> [Work instruction] In the data, find each line where the word "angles" appears and list that line.
►
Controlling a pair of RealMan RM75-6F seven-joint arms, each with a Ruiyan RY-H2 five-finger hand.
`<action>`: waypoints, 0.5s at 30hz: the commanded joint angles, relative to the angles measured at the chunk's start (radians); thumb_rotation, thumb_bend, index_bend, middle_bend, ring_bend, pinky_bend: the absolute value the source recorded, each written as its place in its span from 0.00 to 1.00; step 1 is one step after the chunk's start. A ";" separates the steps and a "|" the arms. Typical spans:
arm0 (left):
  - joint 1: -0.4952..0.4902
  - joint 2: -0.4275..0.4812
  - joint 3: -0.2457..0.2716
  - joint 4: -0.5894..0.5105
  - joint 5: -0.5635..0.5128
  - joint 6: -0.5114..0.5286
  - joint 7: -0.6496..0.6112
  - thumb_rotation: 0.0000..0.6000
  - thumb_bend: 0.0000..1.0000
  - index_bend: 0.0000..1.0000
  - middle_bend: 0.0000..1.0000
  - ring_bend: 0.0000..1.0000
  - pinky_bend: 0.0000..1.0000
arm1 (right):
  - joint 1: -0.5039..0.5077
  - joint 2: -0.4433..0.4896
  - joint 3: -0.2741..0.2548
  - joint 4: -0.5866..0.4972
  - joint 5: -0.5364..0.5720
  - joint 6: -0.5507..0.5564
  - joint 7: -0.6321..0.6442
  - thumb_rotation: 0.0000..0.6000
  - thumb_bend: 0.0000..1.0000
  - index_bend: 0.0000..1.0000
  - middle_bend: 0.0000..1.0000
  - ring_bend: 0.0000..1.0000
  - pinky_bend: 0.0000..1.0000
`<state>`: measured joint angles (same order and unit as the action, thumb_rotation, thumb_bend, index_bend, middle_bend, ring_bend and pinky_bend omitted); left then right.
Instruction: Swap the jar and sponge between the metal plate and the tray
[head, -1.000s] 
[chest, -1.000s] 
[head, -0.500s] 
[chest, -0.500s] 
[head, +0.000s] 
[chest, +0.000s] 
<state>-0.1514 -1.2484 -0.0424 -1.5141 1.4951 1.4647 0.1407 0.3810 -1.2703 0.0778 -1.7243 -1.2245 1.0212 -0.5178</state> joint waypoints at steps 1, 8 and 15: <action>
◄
> [Task output]
`<action>`: waypoints, 0.5s at 30hz: the commanded joint angles, relative to the angles measured at the chunk's start (radians); thumb_rotation, thumb_bend, index_bend, middle_bend, ring_bend, pinky_bend: the absolute value the source recorded, each written as its place in its span from 0.00 to 1.00; step 1 is one step after the chunk's start. A ";" separates the steps and a "|" the arms. Typical spans:
`<state>`: measured joint angles (same order and unit as the action, thumb_rotation, thumb_bend, index_bend, middle_bend, ring_bend and pinky_bend omitted); left then right.

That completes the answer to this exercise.